Testo & Senso (Nov 2007)
…de lui faire synagogue
Abstract
Jacques Derrida non si è « spento ». Risplende. Risplende nel presente, perché con lui è sempre ora per il dono. Egli vigila, fa da sentinella, lascia a noi un tesoro di opere da rimettere in opera con ogni lettura. Jacques Derrida non ha mai smesso di dare: la propria parola, il proprio tempo, la propria presenza, i propri seminari, i propri libri, le proprie lingue francesi... Ogni incontro, nel clima di polemica di quegli anni (a Heidelberg nel 1988, su Heidegger, con Gadamer e LacoueLabarthe; nel 1985 alla Queen’s UniversityOntario) diede luogo ad una assunzione di responsabilità intellettuale ed etica: dall’amore della traduzione giusta (rispetto del proprio idioma, della propria tradizione e accoglienza a quelli dell’altro) all’umanissimo dovere di ospitalità nei confronti dell’altro, dello straniero, dell’esiliato, della lingua dell’altro, di colui che arriva, di ciò che di nuovo arriva, o deve ancora arrivare... Fra tutte quelle profonde lezioni sull’umana condizione, dalla Politica all’amicizia, sulla Democrazia da venire, sulla morte che la sua scrittura cercava, testo dopo testo, di accettare e di circuire, insegnò a fare sinagoga.
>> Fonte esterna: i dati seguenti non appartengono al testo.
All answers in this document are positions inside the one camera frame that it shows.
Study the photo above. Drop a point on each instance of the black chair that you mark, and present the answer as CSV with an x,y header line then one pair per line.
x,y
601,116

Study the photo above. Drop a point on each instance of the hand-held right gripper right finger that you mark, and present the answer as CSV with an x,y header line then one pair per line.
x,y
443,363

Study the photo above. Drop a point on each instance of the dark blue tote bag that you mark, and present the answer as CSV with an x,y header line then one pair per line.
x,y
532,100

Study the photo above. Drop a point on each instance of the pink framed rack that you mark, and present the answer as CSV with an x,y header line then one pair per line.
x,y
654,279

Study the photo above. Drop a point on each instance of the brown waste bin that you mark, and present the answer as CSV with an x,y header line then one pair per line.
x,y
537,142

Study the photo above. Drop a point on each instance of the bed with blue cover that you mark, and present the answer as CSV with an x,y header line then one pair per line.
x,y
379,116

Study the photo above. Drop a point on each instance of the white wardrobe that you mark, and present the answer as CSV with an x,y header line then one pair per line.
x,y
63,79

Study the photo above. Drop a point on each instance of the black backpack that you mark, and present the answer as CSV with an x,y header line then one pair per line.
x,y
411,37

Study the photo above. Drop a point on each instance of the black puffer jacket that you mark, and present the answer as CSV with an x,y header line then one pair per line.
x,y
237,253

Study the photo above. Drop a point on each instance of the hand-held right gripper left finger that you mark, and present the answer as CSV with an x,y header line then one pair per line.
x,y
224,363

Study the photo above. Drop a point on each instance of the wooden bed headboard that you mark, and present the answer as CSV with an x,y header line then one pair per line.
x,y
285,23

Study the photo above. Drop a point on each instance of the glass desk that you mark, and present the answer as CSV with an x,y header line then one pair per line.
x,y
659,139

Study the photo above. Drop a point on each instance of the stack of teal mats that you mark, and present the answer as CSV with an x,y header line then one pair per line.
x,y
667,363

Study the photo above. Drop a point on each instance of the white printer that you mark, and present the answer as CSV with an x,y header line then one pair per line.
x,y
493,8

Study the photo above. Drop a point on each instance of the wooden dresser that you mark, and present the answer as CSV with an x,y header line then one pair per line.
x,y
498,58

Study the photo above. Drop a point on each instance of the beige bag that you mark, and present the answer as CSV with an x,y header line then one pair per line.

A fare sinagoga con la sua opera. « Sinagoga », cioè raggruppamento, parlamento: « una sinagoga, è quel luogo che dice o ordina di recarsi insieme, il luogo dove si va e dove ci si incontra con gli altri, lo spazio verso cui si dirigono i passi e dove si cammina uno accanto all’altro »[1]. Ormai, Jacques Derrida apre tutta la strada. Il lavoro è immenso. Egli incede, ci precede. Lui e noi insieme: è ora, sia ora di sinagoga. [1] Jacques Derrida, Le lieu dit : Strasbourg, in Penser à Strasbourg (collettivo), Paris, Galilée / Ville de Strasbourg, 2004, p. 3435.